ASSIGNED TASK: Copy exactly the lines of the data below that run from the line holding "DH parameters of" through the line holding "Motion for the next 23", both ends included.

DATA EXTRACT Block Start

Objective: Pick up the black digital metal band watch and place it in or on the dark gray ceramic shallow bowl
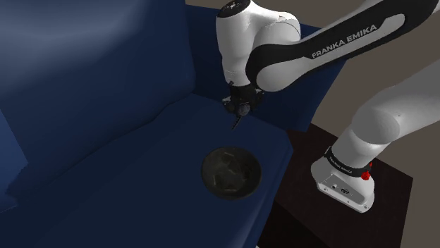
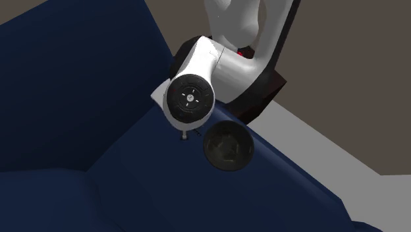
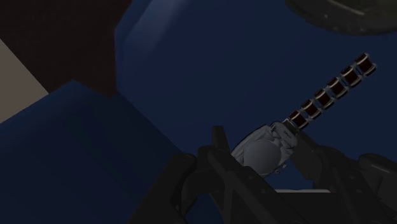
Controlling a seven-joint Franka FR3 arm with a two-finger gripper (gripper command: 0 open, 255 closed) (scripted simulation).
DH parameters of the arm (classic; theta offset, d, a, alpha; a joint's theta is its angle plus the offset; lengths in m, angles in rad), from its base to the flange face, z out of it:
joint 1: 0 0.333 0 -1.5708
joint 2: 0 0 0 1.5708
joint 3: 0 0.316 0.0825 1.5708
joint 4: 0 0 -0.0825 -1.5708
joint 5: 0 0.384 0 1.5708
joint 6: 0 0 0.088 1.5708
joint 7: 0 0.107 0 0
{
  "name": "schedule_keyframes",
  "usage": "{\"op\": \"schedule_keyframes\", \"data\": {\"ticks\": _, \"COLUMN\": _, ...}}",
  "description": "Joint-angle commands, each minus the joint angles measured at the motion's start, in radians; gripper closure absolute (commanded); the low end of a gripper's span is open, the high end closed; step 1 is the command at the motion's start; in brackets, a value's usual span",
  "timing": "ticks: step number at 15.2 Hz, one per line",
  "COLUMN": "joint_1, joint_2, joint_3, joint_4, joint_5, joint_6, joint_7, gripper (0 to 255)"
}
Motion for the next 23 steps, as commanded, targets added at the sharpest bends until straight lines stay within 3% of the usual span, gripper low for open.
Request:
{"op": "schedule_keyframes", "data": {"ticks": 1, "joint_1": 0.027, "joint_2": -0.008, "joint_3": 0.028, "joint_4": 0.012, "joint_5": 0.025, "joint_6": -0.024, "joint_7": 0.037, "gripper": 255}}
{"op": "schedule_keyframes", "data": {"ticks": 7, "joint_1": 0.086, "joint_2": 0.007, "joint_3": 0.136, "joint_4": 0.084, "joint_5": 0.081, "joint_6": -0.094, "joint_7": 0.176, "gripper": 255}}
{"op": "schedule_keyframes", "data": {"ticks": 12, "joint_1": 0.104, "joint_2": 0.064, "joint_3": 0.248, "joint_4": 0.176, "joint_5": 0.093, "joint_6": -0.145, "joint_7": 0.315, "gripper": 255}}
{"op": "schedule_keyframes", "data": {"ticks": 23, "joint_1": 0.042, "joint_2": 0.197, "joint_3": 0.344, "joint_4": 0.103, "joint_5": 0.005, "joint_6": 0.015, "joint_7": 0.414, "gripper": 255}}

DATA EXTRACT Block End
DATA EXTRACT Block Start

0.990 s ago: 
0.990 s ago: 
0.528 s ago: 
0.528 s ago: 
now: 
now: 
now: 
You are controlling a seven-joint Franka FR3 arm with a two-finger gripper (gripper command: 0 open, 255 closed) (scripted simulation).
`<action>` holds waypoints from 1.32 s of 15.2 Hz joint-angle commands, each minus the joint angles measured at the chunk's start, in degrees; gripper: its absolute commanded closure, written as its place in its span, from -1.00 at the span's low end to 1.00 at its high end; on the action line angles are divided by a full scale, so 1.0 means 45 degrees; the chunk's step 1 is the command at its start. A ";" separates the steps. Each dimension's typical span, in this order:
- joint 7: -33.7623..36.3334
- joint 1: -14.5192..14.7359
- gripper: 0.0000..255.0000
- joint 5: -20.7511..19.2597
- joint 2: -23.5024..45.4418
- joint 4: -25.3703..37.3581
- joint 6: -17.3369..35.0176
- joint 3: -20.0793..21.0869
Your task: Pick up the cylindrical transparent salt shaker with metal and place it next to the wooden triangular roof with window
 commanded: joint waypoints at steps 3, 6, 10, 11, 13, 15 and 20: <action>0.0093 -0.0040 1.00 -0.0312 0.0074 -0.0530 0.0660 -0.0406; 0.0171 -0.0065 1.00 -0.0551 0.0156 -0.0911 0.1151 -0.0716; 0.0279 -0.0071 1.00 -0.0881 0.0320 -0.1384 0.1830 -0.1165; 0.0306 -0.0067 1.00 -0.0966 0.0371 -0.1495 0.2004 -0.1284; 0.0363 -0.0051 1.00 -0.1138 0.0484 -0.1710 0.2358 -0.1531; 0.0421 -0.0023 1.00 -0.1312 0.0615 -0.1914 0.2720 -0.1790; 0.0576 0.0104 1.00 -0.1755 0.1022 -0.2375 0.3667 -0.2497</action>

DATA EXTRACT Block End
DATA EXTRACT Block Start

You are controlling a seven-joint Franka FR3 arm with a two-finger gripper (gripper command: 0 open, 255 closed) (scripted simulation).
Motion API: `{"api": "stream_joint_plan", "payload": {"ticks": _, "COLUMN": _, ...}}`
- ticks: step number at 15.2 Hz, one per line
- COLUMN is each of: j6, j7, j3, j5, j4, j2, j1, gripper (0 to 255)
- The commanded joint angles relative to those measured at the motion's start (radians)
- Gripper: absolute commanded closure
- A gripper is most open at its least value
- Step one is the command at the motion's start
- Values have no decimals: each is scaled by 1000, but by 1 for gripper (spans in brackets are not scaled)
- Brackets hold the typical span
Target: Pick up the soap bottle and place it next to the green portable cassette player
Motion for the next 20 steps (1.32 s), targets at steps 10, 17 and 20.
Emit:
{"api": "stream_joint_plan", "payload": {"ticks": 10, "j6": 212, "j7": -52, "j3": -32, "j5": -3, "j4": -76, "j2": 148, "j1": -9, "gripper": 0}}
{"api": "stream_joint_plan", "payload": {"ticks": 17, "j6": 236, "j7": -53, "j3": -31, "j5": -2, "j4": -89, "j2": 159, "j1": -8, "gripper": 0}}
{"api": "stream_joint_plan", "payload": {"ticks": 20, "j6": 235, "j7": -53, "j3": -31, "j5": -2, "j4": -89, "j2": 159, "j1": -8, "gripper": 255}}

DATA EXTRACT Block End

RESULT:
DH parameters of the arm (classic; theta offset, d, a, alpha; a joint's theta is its angle plus the offset; lengths in m, angles in rad), from its base to the flange face, z out of it:
joint 1: 0 0.333 0 -1.5708
joint 2: 0 0 0 1.5708
joint 3: 0 0.316 0.0825 1.5708
joint 4: 0 0 -0.0825 -1.5708
joint 5: 0 0.384 0 1.5708
joint 6: 0 0 0.088 1.5708
joint 7: 0 0.107 0 0
{
  "name": "schedule_keyframes",
  "usage": "{\"op\": \"schedule_keyframes\", \"data\": {\"ticks\": _, \"COLUMN\": _, ...}}",
  "description": "Joint-angle commands, each minus the joint angles measured at the motion's start, in radians; gripper closure absolute (commanded); the low end of a gripper's span is open, the high end closed; step 1 is the command at the motion's start; in brackets, a value's usual span",
  "timing": "ticks: step number at 15.2 Hz, one per line",
  "COLUMN": "joint_1, joint_2, joint_3, joint_4, joint_5, joint_6, joint_7, gripper (0 to 255)"
}
Motion for the next 23 steps, as commanded, targets added at the sharpest bends until straight lines stay within 3% of the usual span, gripper low for open.

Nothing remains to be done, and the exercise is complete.